San Manuel Village goes beyond casino with commercial projects
Andrew Edwards, Staff Writer 05/02/2011 San Bernardino Sun
HIGHLAND - San Manuel Band of Mission Indians' plans to diversify their business beyond casino gambling advanced a step further on Monday when Mi Cocina restaurant opened at San Manuel Village.
"We're continuously looking for different diversity projects," San Manuel chairman James Ramos said.
San Manuel Indian Bingo & Casino is the tribe's most significant source of income, and gaming revenues are used to finance tribe members' individual stipends and government operations such as law enforcement and firefighting.
The San Manuels' casino is on tribal land near San Bernardino and Highland. Their other investments include Orange County office buildings and hotels in Washington, D.C. and Sacramento.
Those projects, respectively known as Fou
r Fires and Three Fires, are joint investments with other Native American governments. San Manuel Village, a mixed-use development, is also built around a hotel, the 110-room Hampton Inn and Suites.
The hotel - Highland's first - opened in September 2008. San Manuel officials do not release casino revenues, but Bryan Benso, the tribe's real estate division manager, said Friday the hotel is at 60 percent to 63 percent occupancy.
"It does have positive cash flow to the tribe. The revenue from the hotel is roughly $2.5 million per year," Benso said.
The San Manuels built 150,000 square feet of commercial space, and hold entitlements to build 22,000 additional square feet in the Village, Benso said.
Future construction awaits further economic recovery, and San Manuel Village is just now approaching full tenancy.
St.
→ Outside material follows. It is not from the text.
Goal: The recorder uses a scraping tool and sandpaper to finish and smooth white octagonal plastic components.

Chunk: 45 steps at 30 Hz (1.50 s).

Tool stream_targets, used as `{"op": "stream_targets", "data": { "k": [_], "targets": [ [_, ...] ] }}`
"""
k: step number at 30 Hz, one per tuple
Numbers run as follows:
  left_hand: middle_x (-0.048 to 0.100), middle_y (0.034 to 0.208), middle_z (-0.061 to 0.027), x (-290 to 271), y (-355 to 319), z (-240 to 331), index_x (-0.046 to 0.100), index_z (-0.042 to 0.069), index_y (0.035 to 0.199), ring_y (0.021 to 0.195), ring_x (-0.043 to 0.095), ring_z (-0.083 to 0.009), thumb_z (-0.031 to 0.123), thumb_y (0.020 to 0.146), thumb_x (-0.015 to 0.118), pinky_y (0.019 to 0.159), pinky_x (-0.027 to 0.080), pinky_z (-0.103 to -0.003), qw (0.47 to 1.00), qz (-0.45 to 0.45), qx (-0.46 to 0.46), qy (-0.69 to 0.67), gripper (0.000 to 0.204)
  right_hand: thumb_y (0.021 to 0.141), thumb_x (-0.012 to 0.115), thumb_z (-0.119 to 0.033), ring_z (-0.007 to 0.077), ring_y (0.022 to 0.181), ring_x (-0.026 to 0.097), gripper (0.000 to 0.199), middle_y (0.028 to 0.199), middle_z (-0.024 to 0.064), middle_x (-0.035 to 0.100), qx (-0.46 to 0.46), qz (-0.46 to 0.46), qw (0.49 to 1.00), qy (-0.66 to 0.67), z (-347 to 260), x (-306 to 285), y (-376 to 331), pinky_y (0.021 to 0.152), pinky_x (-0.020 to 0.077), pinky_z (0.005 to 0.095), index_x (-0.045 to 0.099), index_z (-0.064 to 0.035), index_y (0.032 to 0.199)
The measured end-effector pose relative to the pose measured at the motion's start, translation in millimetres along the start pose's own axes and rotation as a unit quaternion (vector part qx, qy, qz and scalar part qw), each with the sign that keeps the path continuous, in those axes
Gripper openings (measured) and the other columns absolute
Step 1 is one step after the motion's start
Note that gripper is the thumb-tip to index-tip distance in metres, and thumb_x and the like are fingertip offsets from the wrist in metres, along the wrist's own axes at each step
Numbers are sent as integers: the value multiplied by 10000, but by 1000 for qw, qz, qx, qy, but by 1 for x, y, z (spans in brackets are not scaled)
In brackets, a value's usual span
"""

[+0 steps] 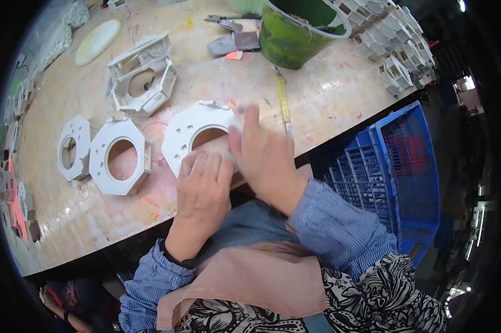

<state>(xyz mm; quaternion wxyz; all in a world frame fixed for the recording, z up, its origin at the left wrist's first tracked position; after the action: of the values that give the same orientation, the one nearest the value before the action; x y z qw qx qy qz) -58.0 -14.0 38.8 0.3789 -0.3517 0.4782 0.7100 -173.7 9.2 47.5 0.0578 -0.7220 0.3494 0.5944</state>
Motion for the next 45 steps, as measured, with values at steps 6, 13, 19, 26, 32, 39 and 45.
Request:
{"op": "stream_targets", "data": {
  "k": [6, 13, 19, 26, 32, 39, 45],
  "targets": [
    [479, 801, -120, 1, -1, -1, 520, 35, 829, 834, 538, -302, 18, 723, 574, 875, 439, -425, 1000, 5, -3, 2, 120, 912, 588, -231, 342, 524, 629, 329, 633, 133, 634, -31, 12, 997, -66, -4, 6, -1, 453, 466, 457, 472, -15, 1131],
    [480, 800, -119, -6, 5, 1, 515, 36, 823, 829, 543, -301, 24, 728, 575, 867, 440, -419, 999, 32, -4, 9, 113, 898, 600, -234, 318, 510, 627, 336, 655, 121, 642, -66, 70, 994, -59, 3, 5, 20, 442, 464, 433, 494, -16, 1131],
    [479, 797, -121, -4, 0, 2, 522, 36, 828, 830, 545, -304, 30, 736, 580, 872, 442, -424, 1000, 7, -2, 1, 109, 898, 596, -200, 313, 543, 640, 346, 668, 118, 646, -42, 27, 994, -98, 12, 2, 15, 471, 476, 444, 487, -18, 1171],
    [487, 805, -119, -4, 1, -3, 519, 39, 826, 847, 554, -306, 25, 733, 586, 884, 442, -427, 1000, 12, -14, -1, 116, 925, 594, -229, 333, 556, 635, 316, 623, 143, 620, -122, 43, 989, 76, -16, -17, -1, 498, 474, 469, 489, -46, 1161],
    [485, 825, -128, -2, 1, -3, 508, 34, 837, 862, 541, -332, 13, 697, 633, 854, 427, -440, 1000, 10, -5, -14, 188, 947, 585, -254, 350, 601, 640, 323, 724, 149, 633, 1, 21, 997, 68, 48, -9, 31, 542, 483, 439, 451, -26, 1132],
    [491, 814, -123, -4, 2, 0, 521, 41, 835, 854, 552, -313, 27, 735, 591, 870, 436, -426, 1000, 7, -12, 4, 123, 987, 539, -232, 341, 720, 644, 290, 763, 189, 614, 81, -44, 899, 429, 55, -1, 2, 649, 487, 416, 425, -9, 1133],
    [489, 818, -127, -3, 3, 0, 514, 34, 834, 848, 544, -316, 18, 720, 599, 860, 433, -426, 1000, 0, -18, 9, 143, 971, 511, -171, 380, 744, 643, 197, 772, 216, 626, 108, -54, 930, 346, 38, 12, -16, 652, 482, 462, 425, -30, 1078]
  ]
}}
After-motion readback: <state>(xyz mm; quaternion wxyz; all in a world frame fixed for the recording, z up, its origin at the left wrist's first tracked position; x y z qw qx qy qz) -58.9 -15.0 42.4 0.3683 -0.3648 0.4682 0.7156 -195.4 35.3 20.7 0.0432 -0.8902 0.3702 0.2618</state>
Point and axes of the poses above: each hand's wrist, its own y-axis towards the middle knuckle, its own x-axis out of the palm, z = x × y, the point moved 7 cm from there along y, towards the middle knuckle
Bernardine Urgent Care Center opened in early April and SportsWatch Bar and Grill is scheduled to open in June.
Mi Cocina, the restaurant that opened Monday, has been in business at an East Highlands Ranch shopping center for 20 years, but had outgrown that space, co-owner Norma Arroyo said.
"A lot of people were saying `That's really gutsy of you to do it while the economy's like this,' so we started getting worried," Arroyo said.
Arroyo, her parents and brother own Mi Cocina. The restaurant employed 18 people at its previous location, and now has 65 full- and part-time workers on staff, she said.
Elsewhere in Highland, the San Manuels own 140 acres of the former Norton Air Force Base.
The San Manuels have announced plans to work with Industry-based Majestic Realty to build a logistics center on the site, but development is awaiting road improvements, Benso said.